SUPPLIED RECORDS:

********************

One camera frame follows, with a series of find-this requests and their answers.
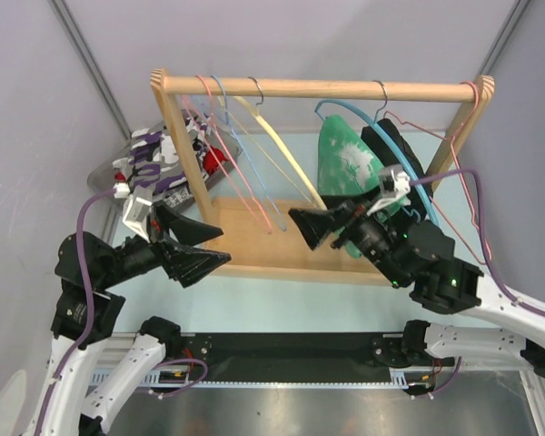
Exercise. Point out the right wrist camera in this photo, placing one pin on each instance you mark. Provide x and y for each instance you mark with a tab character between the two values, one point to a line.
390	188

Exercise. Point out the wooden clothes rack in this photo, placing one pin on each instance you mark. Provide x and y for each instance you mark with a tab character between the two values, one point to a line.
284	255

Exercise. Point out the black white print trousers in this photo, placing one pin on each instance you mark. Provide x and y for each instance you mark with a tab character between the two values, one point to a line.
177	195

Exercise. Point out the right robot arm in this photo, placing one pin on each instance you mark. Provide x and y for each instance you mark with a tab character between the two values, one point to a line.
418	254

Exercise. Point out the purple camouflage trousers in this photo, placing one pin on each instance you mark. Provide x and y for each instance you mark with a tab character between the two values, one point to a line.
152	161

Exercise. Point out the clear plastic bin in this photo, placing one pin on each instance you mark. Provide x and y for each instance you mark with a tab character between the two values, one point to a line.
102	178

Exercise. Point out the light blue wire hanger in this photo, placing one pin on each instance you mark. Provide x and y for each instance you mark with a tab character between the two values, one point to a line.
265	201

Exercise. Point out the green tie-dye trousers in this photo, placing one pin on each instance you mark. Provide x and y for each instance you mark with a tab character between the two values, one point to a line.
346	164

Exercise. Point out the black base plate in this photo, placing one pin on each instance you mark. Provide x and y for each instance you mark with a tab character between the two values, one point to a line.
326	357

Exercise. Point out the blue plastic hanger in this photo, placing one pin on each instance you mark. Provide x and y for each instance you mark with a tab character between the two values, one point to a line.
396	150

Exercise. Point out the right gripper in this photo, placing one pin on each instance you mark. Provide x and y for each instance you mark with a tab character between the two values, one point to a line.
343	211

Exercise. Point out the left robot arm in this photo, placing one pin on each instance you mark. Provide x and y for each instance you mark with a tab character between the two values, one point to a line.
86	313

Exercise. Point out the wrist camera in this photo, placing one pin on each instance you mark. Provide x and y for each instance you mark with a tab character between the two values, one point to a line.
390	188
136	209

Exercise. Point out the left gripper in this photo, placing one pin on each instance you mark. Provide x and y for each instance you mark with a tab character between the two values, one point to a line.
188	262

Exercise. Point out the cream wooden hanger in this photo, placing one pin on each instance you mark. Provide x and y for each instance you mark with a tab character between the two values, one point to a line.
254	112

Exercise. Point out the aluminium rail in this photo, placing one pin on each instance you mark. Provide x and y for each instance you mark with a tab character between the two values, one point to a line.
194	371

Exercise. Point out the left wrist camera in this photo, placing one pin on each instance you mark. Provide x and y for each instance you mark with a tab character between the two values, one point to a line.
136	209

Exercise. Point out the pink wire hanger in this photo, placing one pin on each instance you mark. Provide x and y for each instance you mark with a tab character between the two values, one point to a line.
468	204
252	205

********************

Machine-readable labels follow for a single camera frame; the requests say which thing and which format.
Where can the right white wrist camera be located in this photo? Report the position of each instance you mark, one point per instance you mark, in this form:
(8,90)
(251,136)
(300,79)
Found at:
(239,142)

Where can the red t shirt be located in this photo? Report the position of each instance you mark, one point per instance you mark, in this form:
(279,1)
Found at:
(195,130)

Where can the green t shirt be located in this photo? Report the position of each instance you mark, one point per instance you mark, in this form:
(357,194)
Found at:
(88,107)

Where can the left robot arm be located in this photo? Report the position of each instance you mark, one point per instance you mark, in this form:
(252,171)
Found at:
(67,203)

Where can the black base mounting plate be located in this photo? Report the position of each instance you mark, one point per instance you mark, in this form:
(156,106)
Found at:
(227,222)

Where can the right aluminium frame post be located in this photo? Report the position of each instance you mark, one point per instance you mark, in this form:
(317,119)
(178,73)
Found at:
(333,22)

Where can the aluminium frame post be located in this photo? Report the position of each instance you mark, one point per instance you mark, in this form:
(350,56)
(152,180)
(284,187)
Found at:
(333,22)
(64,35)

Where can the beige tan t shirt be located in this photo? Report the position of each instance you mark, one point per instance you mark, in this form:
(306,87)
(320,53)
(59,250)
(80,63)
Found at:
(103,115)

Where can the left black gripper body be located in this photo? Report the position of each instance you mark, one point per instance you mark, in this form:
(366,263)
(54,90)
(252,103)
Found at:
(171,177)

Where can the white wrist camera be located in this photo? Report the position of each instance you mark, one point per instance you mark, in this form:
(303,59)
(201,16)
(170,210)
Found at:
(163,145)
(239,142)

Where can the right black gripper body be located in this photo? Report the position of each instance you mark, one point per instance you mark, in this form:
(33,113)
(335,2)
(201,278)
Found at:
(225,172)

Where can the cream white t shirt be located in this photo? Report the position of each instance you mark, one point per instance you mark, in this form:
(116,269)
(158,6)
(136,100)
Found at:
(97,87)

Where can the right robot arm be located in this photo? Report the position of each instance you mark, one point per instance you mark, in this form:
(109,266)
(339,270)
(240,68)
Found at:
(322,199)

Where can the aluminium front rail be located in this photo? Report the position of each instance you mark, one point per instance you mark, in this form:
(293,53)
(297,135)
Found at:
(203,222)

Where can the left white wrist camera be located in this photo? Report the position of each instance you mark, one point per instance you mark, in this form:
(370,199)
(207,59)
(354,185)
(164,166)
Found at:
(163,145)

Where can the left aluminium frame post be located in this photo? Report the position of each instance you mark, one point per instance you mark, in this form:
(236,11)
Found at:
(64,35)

********************

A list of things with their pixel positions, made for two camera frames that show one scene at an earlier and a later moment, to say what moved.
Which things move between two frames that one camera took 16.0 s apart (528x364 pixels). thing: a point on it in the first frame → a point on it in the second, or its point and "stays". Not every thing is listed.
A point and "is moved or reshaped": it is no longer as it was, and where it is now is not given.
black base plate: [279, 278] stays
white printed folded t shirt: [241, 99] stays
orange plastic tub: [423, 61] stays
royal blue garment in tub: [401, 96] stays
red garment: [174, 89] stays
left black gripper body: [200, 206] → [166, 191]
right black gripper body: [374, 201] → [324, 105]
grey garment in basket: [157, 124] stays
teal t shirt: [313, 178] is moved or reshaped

********************

GOAL OF THE EXERCISE: Every line above that holds the string "their" should be returned.

ANSWER AREA:
One camera frame follows, with a series of find-this requests and their answers.
A list of things with their pixel positions, made for two camera frames that show one scene at an earlier and a later moment, to say what moved.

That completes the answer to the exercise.